** WHAT IS BEING ASKED **
In the entries below, count the lines that include the word "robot" and reply with the number alone.

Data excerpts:
------------------------------------------------
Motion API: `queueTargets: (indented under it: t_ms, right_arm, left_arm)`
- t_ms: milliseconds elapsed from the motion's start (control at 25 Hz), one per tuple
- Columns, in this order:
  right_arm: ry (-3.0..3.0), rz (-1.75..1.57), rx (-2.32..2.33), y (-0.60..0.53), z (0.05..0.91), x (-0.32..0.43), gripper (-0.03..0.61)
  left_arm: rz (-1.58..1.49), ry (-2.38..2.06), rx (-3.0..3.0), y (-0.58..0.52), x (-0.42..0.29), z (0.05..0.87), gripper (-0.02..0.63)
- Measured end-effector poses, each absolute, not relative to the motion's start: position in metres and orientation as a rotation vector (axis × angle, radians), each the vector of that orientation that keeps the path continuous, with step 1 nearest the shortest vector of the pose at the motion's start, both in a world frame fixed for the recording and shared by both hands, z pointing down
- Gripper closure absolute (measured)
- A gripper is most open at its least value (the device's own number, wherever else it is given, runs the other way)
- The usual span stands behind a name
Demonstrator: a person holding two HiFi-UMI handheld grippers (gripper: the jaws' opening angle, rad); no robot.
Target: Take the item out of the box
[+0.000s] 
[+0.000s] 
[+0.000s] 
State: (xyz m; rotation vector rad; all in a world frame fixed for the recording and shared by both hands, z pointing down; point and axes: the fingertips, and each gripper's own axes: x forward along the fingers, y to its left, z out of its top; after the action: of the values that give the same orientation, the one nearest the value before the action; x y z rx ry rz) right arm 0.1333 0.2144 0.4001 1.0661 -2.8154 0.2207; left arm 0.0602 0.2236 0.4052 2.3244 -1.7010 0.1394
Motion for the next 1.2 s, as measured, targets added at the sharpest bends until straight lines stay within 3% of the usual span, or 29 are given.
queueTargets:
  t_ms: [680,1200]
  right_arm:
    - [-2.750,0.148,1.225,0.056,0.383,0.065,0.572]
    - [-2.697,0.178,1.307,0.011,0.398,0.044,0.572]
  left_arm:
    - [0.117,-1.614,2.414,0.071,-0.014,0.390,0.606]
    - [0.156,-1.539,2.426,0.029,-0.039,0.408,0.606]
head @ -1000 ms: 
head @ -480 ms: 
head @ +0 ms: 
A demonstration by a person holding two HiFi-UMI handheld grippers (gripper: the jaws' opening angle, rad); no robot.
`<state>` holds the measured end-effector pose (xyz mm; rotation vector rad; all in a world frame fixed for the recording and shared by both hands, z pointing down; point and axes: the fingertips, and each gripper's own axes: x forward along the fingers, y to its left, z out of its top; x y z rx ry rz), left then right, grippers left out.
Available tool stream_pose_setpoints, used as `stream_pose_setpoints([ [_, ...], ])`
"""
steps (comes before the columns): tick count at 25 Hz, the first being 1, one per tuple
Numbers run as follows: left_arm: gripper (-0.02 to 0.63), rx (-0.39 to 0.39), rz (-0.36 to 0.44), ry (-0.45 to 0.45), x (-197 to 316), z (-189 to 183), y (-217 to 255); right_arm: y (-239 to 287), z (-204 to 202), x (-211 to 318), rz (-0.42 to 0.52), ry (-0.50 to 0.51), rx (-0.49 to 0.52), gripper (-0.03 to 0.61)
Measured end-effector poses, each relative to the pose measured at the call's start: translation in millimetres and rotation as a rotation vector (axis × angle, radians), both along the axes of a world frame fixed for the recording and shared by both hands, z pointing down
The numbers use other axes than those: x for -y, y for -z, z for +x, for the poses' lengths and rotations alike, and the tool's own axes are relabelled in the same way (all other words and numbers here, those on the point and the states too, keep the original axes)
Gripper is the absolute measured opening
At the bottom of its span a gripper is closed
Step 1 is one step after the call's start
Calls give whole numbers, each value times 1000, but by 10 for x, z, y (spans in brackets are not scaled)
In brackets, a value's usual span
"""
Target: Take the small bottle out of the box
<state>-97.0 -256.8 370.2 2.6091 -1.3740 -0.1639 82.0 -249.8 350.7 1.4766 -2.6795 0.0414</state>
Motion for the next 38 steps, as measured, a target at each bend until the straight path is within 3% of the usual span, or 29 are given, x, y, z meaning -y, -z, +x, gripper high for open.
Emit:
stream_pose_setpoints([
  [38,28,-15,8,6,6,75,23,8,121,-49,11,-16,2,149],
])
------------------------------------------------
** RESPONSE TO THE EXERCISE **
2